Stored data START

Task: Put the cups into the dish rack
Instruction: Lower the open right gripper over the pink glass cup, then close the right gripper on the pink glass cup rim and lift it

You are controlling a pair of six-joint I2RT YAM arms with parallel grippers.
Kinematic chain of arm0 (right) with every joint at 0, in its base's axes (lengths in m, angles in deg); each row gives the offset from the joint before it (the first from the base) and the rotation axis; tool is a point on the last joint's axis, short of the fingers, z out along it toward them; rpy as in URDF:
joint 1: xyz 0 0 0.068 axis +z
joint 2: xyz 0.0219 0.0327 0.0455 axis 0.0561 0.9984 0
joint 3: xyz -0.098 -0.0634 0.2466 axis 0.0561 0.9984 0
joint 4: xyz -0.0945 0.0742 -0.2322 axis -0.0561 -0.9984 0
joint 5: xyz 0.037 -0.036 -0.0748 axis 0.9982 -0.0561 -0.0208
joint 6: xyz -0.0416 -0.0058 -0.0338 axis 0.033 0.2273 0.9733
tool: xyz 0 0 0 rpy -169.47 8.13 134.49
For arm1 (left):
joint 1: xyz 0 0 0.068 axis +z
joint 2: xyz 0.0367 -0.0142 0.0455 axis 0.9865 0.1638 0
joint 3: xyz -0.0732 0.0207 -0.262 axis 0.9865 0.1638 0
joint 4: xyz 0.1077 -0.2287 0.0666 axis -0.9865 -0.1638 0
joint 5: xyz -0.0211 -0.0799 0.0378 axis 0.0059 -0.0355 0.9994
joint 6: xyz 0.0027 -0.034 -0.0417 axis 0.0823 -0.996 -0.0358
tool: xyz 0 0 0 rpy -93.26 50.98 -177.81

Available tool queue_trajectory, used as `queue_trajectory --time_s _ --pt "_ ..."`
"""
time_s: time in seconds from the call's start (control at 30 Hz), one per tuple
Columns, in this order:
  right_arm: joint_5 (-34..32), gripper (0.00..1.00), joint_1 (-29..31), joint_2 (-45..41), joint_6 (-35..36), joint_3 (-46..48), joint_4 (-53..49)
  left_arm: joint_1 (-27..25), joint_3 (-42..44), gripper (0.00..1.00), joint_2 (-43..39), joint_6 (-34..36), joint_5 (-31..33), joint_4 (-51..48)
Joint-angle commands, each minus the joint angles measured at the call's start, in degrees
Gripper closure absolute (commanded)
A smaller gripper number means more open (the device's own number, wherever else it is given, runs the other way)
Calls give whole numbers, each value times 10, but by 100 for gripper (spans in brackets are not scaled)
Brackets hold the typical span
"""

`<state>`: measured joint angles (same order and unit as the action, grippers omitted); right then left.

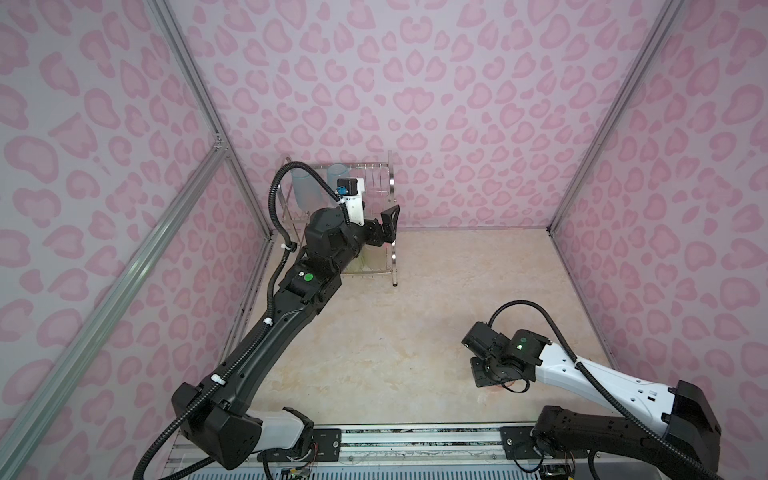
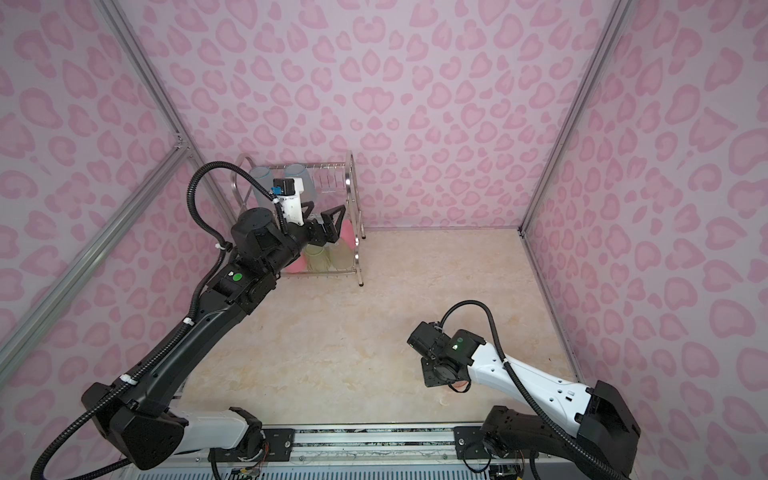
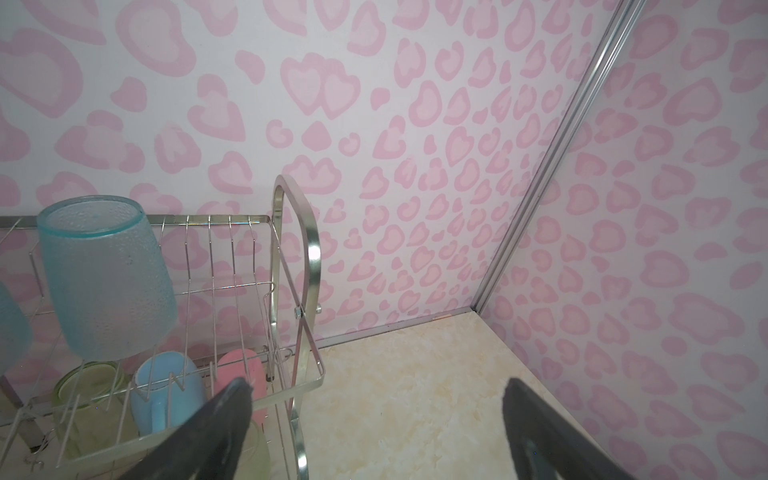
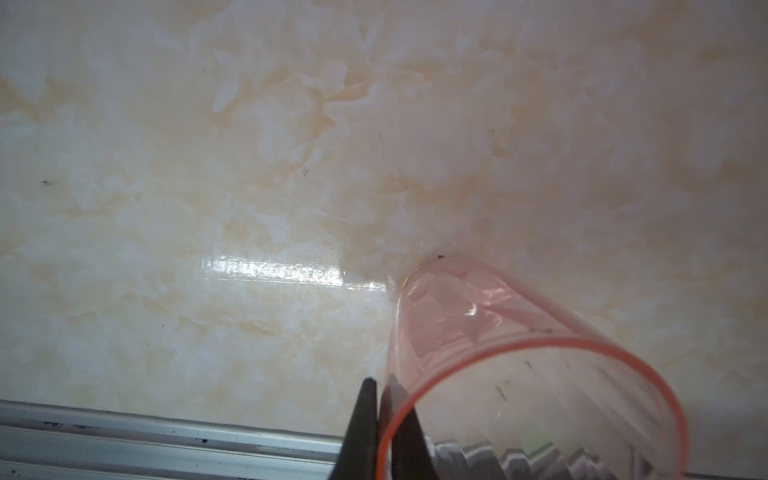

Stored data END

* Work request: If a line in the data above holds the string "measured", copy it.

* Task solution:
Joint-angle commands, each minus the joint angles measured at the call's start, in degrees
`<state>`: measured joint angles (same order and unit as the action, grippers omitted); right then left.

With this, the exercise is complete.